But the original baby, of course, is Max. He was the original Small Guy Small Fry. He is the one that got this whole hormone festival of mommahood thrust into the hyperdrive, resulting in a family of 6. But he is no baby anymore. My original baby started football last week. This is what my baby is looking like these days.
But the true horror of football? The gear. Now, I have never done this before, but am I supposed to remove the pads of the pants before washing? 'Cause I might just lose my mind (as if I wasn't at the brink already) if that is the routine. There are 7 pads in a pair of pants. Each a specific side and shape and curvature. All of which need to be placed while the pants are inside out. After today's laundry test of doom, I felt like I would rather take the MCAT again.
And the cup? I firmly believe I should have nothing to do with that. Not centrally, not peripherally, not in any way at all. However, given that my husband didn't do contact sports himself, this is a land of mystery to him as well.
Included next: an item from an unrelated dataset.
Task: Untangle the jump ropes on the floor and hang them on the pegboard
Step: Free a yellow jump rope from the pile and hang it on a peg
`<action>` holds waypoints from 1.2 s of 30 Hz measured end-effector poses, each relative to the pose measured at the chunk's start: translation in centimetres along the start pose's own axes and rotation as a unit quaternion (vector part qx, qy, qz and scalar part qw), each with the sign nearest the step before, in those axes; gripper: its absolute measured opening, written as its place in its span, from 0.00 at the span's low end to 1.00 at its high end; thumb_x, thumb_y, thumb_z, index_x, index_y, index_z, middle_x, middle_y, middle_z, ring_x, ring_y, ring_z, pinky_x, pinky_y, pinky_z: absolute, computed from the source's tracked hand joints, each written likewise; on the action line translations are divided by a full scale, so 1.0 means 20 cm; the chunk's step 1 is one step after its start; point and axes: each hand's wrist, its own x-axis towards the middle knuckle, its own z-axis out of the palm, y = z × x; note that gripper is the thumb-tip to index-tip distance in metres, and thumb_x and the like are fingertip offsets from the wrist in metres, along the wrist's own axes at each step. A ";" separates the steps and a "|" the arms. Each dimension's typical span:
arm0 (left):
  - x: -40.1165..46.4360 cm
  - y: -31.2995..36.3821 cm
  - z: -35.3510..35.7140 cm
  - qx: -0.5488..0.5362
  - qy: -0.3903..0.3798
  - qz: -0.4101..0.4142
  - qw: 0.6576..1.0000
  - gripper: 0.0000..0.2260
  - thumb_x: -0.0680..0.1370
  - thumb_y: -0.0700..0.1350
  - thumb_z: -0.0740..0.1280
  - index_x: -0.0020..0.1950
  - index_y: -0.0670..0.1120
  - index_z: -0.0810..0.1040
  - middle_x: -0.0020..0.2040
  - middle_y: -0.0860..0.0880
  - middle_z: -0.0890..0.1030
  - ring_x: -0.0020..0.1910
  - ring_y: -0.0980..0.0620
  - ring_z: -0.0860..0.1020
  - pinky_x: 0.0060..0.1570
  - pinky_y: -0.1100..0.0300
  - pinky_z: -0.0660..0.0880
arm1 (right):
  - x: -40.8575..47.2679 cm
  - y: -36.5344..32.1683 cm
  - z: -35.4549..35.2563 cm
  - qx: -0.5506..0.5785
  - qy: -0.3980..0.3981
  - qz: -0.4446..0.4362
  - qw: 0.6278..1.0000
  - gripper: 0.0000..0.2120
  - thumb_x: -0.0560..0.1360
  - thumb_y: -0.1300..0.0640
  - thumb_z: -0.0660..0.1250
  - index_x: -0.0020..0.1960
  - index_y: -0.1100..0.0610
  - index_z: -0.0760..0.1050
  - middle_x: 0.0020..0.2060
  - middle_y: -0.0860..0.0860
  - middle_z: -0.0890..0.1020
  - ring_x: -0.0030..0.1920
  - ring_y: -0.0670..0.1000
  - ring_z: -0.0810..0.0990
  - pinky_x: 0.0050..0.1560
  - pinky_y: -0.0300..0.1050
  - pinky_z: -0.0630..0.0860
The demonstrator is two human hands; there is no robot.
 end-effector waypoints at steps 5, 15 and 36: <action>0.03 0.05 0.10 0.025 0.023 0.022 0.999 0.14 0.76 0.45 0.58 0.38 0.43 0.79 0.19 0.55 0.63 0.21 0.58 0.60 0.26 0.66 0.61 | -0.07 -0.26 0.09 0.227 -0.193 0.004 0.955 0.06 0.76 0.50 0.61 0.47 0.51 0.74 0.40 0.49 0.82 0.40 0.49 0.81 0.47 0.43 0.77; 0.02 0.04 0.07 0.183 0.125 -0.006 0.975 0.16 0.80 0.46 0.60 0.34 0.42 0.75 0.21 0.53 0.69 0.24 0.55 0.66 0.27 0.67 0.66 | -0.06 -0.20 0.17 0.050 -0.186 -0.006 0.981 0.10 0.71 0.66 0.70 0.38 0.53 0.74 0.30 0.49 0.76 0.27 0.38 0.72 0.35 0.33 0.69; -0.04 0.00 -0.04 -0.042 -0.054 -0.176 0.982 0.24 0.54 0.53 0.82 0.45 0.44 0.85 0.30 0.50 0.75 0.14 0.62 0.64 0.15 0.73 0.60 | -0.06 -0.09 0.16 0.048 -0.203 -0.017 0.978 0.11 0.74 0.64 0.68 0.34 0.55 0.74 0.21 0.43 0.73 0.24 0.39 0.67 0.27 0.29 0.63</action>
So, he actually turned to me last week and asked "What kind of underwear should I buy for Max to wear with his cup?" REALLY?!? You are asking ME? Dude, I'm not a dude! I don't have the gear that requires buying the gear! You MUST be kidding!
But Max made it to (and through) the first practice, all appropriate gear present and accounted for. And he continues to like it even after being tackled. I just make one request... Please don't crush my Small Guy.